**Records for processing**.
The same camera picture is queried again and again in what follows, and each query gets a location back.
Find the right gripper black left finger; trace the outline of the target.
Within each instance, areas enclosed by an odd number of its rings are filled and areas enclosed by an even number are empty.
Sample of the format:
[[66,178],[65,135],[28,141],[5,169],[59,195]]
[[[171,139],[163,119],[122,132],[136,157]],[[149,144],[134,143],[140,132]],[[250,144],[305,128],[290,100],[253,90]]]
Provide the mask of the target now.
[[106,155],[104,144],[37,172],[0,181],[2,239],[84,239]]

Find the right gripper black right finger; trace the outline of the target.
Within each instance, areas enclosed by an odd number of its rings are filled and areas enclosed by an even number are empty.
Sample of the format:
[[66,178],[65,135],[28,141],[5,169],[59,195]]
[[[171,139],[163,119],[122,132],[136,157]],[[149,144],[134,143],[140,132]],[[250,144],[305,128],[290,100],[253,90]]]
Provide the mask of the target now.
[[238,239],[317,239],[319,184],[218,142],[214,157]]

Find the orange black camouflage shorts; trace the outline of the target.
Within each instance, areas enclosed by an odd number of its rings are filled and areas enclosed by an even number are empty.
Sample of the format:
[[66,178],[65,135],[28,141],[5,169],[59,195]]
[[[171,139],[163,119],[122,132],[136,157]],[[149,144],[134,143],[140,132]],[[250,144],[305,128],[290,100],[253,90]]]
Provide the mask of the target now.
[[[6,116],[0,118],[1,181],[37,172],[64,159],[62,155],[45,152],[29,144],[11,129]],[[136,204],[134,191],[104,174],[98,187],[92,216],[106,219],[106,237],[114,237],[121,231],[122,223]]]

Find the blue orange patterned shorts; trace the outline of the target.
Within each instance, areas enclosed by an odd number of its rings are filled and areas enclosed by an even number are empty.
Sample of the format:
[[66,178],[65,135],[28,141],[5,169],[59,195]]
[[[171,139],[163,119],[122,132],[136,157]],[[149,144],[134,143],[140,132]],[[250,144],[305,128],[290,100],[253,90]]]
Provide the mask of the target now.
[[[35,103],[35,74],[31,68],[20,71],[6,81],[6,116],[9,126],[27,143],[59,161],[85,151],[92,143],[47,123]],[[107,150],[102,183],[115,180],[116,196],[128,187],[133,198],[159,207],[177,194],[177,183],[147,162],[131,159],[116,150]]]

**Your instructions**. Look through the data above and report every line in which "outline" appears.

**Result of the task**.
Find the right gripper black left finger; trace the outline of the target.
Find the right gripper black right finger; trace the outline of the target.
Find the orange black camouflage shorts; trace the outline of the target.
Find the blue orange patterned shorts; trace the outline of the target.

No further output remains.